A test-fixture for the program can be used at this location.
- AES-256 encrypted with optional BZ2 compression.
- Multi-round password hashing to derive key material from passwords.
- No predictable patterns to search for. Offset is derived from the password, and the stride between pixels is arhythmic, with a seed value derived from the password.
- Each color is treated as a discrete channel, with messages able to span channels. This allows up to three independent messages to be overlaid on the same carrier, or one message can occupy multiple channels.
- Option for automatic re-scaling of the carrier image to minimize waste.
- All relevant parameters are derived from the key, or stored as discrete bits, allowing for simple decoding. Just supply a carrier image and a correct password.
- MD5 integrity verification.
- File storage and retrieval
- Built-in trivial logging faculty.
- Hiding data and messages (bitcoins / password lists / etc).
- Watermarking intellectual property
- The modulated carrier must remain as it was output. If it is scaled, re-sampled, or compressed, the data it contains will be lost forever.
- The output format must be a lossless format (PNG, BMP, etc). Compression may be used, but only if that compression is lossless. The same holds true for conversion between lossless formats.
- Animated GIF doesn't work.
Here are some examples of images that are well-suited for hiding data in this manner...
This image is good because it was taken with a crappy cellphone camera, and has lots of noise.
This image is good because it was converted from a lossy format and is suffering from some bad artifacts. However, it should be noted that this particular brand of noise has a certain character that can be distinguished from the flat, even noise that the program will introduce. But it would take very close scrutiny to notice.
These images are ill-suited for hiding data...
This image is bad because it was made from scratch in an image editor, and has no noise, and few colors.
This image is bad because it has large fields of pure colors.
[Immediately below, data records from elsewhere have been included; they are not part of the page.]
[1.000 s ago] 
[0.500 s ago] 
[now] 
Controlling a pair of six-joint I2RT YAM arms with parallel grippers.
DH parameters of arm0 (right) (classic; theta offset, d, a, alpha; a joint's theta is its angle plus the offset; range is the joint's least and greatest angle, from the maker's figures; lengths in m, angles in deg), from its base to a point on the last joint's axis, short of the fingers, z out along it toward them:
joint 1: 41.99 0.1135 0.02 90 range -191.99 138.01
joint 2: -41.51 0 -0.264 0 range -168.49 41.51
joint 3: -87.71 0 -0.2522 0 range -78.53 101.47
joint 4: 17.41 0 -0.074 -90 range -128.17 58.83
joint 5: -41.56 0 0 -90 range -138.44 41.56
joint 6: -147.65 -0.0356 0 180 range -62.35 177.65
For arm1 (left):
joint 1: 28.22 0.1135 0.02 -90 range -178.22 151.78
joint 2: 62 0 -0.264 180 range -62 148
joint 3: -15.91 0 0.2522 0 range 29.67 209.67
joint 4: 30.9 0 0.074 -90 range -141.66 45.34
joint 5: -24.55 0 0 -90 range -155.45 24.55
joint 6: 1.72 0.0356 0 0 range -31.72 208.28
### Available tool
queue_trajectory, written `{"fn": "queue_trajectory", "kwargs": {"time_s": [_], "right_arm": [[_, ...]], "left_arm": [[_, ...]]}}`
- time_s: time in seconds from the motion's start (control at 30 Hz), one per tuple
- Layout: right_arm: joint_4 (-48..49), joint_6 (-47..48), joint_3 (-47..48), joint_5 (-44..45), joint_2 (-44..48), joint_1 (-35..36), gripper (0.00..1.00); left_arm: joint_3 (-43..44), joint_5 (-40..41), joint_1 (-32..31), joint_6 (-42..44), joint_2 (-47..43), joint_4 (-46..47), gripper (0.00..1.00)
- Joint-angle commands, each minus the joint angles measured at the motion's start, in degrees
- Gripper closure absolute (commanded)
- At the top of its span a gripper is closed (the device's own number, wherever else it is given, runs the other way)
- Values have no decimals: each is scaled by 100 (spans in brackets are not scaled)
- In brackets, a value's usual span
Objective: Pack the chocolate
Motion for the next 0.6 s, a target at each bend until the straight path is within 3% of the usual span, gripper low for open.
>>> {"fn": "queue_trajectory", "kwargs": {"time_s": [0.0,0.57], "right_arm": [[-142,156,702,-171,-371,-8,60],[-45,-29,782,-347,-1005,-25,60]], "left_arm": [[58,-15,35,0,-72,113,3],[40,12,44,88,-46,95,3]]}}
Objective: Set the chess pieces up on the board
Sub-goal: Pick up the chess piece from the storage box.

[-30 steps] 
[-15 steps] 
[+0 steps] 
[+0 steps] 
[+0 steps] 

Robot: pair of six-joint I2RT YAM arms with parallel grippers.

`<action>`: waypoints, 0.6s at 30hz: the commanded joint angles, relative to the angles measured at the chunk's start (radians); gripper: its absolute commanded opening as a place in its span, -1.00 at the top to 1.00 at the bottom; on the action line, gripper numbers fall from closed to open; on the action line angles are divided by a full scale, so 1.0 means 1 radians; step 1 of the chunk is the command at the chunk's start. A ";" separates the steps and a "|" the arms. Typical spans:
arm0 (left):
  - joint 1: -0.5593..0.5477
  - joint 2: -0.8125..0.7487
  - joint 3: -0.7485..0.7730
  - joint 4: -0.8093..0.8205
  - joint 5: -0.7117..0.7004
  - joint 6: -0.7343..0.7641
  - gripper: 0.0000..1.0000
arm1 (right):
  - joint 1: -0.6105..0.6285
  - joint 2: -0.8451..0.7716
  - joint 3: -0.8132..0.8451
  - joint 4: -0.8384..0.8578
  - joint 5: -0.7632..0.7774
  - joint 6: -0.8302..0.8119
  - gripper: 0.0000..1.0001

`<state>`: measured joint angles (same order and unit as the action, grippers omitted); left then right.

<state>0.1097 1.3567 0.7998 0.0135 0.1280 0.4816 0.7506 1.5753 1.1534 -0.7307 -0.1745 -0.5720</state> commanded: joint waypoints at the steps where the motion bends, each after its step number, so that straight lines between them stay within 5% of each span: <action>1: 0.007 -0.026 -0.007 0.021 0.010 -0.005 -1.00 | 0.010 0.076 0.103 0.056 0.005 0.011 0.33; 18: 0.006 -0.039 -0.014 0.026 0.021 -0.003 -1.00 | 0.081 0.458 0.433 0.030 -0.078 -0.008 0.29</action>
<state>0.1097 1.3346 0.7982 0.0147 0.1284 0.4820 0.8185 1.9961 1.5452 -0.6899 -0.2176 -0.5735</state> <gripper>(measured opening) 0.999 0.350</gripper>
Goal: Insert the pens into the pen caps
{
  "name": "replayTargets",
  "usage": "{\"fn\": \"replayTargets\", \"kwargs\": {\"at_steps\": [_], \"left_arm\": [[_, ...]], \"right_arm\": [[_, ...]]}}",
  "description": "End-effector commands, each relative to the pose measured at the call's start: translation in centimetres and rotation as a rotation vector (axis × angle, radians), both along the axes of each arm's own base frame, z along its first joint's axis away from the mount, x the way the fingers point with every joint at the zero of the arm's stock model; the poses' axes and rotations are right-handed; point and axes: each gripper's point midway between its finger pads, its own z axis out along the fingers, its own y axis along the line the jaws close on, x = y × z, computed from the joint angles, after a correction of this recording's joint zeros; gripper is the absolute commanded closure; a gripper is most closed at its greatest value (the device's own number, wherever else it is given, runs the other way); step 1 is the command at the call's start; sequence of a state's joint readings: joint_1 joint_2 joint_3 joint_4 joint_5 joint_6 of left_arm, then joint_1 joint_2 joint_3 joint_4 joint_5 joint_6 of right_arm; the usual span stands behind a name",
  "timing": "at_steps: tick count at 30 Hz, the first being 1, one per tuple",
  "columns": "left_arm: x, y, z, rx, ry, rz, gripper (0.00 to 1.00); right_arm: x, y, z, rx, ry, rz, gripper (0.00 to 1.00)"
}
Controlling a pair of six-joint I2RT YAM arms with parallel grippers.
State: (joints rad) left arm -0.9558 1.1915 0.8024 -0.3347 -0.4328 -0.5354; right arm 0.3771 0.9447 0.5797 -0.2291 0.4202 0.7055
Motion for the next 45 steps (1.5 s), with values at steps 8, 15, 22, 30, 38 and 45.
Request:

To demonstrate just how little the image quality is impacted, I will deliberately use an ill-suited image. The image below has the key "test keys". This image was originally a GIF with a 256-color palette. The program automatically up-sampled it to true-color prior to modulating it. There is a JPG image embedded in this one:
Because the three channels are treated independently, I can distribute both of the source files required to implement it within a single image. I will also take this chance to give you some visual representation of what goes where. But first, the source code:
I'm not jerking your chain. That image contains about 52KB of source code encrypted in parallel with two separate keys. Those keys are:
key_for_steg-img.php and key_for_form.php
That is, the image contains all the code required to decode itself. If you take it over to the tool I linked you to earlier, you can dig it out. Some of the character sequences in the source code may bork the browser, so you might have to "view Source" to see everything.
As many as three messages may be layered into one file, on the following conditions...
- StegImage::testPasswordCompatibility() must return true for the given passwords, or else one or more messages will be lost.
- Rescaling must be disabled after the first message, or all previously-encoded messages will be lost.
- A channel used for one message cannot be used for any others. This means a maximum of 3 messages per carrier.
The class has example usage of the static function that will help you test passwords.
When encrypting, if you use the option to expose affected pixels, you can generate maps like those below. These images are useless for data storage, because the modulation function simply drives the pixel full-red, and doesn't encode any data. This is the map for steg-img.php, which was modulated into the red and green channels, and was 41790 bytes. It was the first file to go into the image (because it was the biggest), and so it set the size of the rescaled carrier. Basically every red pixel is carrying data.
Below is the map for the form. As you can see, it's much denser despite the smaller file size (in this case, 11120 bytes). This is because the maximum size of the arythmic stride was 3, and so there are never more than two unaffected pixels in any given stretch.
It is worth mentioning that to keep the noise profile consistent across the image, random data is written to the file when the message bit-stream is exhausted. If this were not done, the image would show serious weakness against simple statistical tests, even if a human being couldn't tell the difference.
And the merger of both maps, showing every altered pixel.
During a later entry, I will cover this and some details of the code that I think are difficult to understand, broken, or interesting for some other reason.